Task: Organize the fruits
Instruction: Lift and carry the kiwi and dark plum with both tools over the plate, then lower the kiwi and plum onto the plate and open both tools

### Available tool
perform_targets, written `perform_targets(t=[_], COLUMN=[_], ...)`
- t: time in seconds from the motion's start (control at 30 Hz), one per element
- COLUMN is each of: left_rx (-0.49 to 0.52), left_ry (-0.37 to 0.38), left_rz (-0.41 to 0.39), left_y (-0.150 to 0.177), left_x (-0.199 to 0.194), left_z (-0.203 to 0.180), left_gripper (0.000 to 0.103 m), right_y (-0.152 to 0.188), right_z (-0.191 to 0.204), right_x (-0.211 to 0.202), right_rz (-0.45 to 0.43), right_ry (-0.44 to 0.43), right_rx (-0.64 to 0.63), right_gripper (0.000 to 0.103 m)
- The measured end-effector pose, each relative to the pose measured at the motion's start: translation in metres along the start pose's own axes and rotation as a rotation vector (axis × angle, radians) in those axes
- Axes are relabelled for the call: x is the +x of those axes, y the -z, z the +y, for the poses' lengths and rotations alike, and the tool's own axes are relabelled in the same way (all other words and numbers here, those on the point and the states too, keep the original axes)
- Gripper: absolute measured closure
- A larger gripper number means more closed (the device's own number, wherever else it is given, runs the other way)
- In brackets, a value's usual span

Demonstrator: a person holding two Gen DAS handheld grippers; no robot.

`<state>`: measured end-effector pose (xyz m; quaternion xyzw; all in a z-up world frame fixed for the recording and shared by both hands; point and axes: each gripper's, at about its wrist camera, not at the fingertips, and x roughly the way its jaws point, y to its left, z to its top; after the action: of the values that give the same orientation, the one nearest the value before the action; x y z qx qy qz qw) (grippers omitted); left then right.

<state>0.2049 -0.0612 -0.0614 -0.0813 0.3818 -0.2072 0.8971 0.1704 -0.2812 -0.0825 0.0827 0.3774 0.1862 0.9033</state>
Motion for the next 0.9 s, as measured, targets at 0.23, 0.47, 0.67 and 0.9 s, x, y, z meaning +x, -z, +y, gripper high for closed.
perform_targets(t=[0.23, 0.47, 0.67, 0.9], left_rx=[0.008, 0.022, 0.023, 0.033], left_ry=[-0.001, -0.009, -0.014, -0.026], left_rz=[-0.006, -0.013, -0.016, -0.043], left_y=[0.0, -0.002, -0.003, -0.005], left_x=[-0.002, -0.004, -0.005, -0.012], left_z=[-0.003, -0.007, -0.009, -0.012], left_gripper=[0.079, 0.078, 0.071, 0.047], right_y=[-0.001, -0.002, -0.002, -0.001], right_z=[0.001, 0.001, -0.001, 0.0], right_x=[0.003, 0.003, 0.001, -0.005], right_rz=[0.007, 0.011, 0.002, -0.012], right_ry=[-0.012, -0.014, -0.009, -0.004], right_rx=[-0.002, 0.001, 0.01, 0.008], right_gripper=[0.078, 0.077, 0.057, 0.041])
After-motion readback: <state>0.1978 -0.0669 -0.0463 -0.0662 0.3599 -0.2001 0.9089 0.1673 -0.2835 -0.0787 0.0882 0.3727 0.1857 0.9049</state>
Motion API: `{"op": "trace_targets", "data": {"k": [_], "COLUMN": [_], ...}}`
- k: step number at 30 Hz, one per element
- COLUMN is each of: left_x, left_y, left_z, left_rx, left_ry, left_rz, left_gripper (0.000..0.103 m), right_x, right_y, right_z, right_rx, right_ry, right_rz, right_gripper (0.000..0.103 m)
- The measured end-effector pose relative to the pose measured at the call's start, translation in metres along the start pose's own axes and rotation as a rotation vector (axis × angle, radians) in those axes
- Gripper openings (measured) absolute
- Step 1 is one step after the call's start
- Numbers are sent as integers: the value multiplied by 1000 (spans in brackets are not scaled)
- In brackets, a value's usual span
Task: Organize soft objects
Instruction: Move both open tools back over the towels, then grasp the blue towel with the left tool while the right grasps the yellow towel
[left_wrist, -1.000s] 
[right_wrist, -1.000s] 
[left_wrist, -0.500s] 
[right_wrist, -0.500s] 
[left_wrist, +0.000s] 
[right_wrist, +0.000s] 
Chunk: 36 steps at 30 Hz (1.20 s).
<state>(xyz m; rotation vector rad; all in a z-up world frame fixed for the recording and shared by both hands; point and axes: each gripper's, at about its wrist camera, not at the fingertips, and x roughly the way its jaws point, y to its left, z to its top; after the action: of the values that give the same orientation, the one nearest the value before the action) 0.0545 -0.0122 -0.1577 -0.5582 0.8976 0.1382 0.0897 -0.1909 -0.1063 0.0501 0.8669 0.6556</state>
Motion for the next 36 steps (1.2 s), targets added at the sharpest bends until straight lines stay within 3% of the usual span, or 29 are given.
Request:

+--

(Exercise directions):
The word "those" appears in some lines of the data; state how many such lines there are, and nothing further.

(Response area):
3